Task instructions:
Copy, from the entries below, each line where the word "charger" can be found.
··· Given entries
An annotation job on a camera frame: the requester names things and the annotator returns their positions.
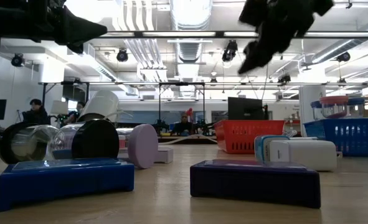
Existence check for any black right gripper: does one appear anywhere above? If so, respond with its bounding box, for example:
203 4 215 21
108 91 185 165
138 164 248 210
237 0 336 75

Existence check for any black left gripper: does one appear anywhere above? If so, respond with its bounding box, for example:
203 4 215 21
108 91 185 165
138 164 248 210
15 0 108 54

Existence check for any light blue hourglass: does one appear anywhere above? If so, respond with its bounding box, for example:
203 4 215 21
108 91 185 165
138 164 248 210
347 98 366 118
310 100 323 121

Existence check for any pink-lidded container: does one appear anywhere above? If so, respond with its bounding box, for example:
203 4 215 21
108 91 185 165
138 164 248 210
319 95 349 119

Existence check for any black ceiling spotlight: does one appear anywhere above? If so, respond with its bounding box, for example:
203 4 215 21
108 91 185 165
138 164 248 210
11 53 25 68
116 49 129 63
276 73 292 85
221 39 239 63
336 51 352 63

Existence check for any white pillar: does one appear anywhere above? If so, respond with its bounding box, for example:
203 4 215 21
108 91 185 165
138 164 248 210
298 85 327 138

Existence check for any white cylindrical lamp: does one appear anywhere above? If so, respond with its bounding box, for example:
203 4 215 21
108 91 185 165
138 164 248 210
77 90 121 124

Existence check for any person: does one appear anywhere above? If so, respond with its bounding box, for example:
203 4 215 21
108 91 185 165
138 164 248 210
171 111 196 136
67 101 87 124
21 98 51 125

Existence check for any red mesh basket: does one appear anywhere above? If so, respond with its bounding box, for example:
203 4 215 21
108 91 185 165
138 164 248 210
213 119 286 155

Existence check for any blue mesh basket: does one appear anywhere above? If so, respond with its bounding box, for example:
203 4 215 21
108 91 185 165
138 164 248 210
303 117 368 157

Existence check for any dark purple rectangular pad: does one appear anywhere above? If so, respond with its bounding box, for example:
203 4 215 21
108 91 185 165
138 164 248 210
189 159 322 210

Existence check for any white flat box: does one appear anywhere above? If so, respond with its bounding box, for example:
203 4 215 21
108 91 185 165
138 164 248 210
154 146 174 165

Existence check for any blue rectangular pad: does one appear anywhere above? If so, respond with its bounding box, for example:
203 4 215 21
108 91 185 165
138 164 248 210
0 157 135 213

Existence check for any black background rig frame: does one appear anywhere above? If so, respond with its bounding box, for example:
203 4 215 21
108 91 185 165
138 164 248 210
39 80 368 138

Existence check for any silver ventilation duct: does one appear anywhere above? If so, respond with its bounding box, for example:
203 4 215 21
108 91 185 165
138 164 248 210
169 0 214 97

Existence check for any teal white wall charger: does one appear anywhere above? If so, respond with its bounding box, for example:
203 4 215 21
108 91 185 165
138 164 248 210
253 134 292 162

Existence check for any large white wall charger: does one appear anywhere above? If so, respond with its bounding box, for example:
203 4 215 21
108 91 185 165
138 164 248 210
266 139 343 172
······
Task output:
Existence check for any teal white wall charger: does one appear anywhere above? If so, respond with its bounding box, for example:
Existence check for any large white wall charger: does one appear anywhere above? If so, respond with its bounding box, for example:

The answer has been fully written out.